> _Source records_
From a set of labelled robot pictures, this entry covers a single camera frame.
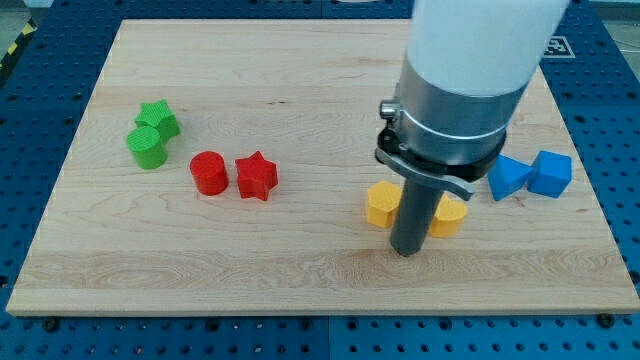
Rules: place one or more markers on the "red star block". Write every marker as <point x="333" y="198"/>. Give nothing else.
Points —
<point x="256" y="176"/>

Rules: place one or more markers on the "red cylinder block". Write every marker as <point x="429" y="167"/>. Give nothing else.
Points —
<point x="209" y="173"/>

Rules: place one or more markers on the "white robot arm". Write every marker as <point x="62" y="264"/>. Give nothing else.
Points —
<point x="465" y="69"/>

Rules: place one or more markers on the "fiducial marker tag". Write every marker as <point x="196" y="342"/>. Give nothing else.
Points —
<point x="558" y="48"/>

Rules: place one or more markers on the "yellow hexagon block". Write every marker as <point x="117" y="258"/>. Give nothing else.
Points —
<point x="382" y="203"/>

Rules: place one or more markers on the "green star block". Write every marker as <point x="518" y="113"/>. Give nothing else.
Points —
<point x="159" y="116"/>

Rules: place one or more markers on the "yellow heart block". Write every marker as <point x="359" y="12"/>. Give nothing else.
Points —
<point x="448" y="218"/>

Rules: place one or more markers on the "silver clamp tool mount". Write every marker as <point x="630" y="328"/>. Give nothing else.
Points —
<point x="440" y="140"/>

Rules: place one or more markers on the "green cylinder block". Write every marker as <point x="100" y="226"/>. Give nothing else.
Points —
<point x="146" y="146"/>

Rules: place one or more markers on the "wooden board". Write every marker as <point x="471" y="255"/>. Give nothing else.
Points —
<point x="119" y="240"/>

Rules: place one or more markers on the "blue triangle block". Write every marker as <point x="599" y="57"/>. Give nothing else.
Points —
<point x="508" y="176"/>

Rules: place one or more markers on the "blue cube block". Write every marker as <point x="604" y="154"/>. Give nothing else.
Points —
<point x="552" y="174"/>

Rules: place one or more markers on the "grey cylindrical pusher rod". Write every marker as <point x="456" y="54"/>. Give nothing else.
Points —
<point x="418" y="204"/>

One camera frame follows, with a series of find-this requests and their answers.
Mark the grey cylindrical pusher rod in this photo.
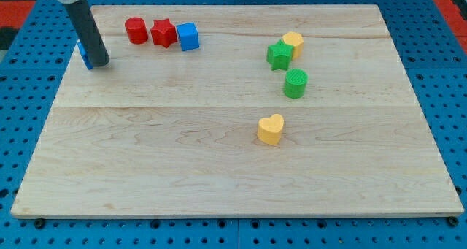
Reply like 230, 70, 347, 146
64, 0, 110, 67

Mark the blue triangle block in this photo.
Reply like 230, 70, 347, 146
77, 40, 93, 70

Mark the red cylinder block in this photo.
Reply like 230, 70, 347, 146
125, 17, 149, 45

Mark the blue pegboard base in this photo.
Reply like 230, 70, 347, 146
1, 0, 466, 248

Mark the red star block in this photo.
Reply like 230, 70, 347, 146
150, 18, 178, 48

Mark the blue cube block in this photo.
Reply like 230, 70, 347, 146
176, 22, 200, 51

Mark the wooden board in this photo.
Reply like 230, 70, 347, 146
11, 4, 464, 219

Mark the green star block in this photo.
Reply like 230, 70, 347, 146
266, 40, 293, 71

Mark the yellow heart block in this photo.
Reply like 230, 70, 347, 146
257, 114, 285, 145

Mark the yellow hexagon block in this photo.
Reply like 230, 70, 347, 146
282, 31, 304, 60

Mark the green cylinder block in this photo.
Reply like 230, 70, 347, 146
283, 69, 308, 99

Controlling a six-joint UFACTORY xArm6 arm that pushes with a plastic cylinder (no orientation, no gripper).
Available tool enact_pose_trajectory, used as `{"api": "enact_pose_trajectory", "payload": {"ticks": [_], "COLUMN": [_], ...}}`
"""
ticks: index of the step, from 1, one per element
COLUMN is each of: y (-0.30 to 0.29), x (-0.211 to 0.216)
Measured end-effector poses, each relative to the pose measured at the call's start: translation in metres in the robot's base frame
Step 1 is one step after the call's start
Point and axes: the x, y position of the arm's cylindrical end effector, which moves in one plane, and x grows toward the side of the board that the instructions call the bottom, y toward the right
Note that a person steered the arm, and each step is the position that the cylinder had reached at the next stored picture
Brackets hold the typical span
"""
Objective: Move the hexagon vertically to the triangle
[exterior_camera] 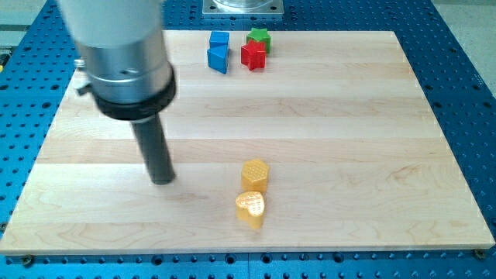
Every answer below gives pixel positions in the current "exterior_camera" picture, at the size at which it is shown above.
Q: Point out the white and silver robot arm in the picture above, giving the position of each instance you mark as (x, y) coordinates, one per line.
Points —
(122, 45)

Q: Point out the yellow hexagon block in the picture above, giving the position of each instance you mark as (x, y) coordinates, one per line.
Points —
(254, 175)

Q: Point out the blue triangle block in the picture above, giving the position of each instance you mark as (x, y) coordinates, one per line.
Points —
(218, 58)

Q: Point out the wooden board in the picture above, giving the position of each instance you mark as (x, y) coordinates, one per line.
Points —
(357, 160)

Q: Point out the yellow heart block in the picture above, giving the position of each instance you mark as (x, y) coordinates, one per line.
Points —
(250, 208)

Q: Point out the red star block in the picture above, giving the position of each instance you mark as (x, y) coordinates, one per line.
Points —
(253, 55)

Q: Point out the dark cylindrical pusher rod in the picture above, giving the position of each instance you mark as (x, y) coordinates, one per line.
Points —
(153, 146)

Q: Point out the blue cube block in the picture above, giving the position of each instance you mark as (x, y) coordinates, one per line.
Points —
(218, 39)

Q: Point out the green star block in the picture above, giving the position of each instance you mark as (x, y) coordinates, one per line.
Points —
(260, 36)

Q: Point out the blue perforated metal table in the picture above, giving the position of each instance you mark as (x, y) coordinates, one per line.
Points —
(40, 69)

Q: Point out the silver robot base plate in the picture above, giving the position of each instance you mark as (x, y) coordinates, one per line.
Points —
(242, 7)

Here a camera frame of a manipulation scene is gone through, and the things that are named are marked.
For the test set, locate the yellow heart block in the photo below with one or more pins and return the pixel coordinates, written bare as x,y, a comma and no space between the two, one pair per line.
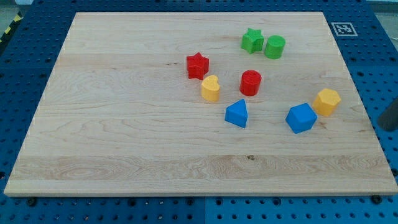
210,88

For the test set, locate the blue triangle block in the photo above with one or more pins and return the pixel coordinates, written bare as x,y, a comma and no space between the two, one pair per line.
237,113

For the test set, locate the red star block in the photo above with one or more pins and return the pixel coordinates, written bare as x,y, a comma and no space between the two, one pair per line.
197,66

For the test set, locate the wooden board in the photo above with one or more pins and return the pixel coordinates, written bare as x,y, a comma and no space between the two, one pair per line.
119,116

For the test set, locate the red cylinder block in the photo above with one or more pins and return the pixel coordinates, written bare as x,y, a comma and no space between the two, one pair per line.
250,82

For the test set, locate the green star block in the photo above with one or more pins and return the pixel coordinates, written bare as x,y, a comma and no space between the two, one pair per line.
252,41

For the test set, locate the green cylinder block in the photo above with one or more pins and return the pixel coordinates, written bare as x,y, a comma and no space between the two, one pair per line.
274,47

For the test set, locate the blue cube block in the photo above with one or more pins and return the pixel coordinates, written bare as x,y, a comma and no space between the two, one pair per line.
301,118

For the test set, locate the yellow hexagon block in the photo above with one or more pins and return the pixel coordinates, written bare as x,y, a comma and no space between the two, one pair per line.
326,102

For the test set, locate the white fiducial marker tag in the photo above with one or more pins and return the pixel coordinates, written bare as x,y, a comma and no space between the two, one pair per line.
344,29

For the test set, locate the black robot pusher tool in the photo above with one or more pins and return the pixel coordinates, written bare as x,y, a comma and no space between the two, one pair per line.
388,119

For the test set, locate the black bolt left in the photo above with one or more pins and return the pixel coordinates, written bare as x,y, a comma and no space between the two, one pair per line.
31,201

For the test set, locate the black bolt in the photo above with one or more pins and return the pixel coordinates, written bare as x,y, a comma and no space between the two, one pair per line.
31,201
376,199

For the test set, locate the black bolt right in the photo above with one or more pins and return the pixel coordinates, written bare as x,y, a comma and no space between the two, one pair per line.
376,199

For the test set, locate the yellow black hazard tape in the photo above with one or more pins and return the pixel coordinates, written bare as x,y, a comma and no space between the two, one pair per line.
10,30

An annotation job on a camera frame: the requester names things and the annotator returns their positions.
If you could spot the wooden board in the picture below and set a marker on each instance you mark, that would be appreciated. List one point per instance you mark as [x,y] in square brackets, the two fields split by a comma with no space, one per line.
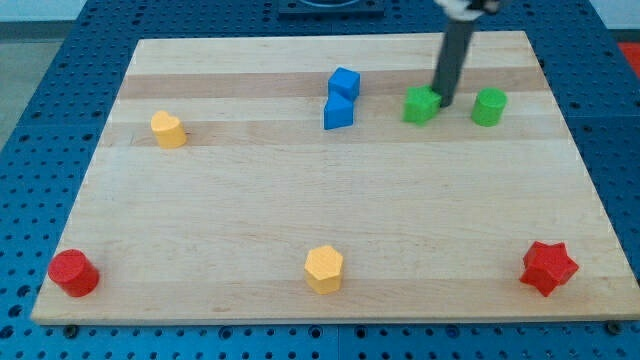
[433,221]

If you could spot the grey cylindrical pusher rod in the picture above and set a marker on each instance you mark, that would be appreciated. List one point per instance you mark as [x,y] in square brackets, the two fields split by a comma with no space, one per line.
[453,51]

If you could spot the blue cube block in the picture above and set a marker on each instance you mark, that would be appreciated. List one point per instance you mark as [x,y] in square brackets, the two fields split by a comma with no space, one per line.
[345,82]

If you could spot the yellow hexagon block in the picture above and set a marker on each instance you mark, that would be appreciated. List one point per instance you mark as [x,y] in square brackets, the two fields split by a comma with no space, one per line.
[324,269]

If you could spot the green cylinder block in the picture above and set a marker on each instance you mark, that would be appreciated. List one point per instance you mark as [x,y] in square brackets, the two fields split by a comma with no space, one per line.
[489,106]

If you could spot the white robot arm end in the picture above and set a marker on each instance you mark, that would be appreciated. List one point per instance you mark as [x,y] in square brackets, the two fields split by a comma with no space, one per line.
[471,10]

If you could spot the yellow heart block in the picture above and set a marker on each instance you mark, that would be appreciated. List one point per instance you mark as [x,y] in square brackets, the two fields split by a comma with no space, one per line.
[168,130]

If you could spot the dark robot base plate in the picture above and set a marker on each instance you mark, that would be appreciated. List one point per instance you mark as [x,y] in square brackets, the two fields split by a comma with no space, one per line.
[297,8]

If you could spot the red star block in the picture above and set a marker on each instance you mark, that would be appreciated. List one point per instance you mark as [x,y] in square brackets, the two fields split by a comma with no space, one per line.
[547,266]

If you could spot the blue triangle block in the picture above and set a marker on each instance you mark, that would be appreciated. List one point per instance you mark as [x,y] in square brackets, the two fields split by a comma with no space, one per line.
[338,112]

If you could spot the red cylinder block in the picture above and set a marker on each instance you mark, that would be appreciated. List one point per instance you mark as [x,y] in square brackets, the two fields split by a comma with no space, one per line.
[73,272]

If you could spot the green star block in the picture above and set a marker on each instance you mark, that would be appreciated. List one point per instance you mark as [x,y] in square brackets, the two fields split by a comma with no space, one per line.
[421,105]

> _What is being asked_
Look through the records and gather every line containing "step".

> _Solution for this task_
ticks: index of the step, from 1, one per element
Step 1 is one step after the call's start
Note that a person steered the arm, and each step is the position that the cylinder had reached at the next stored picture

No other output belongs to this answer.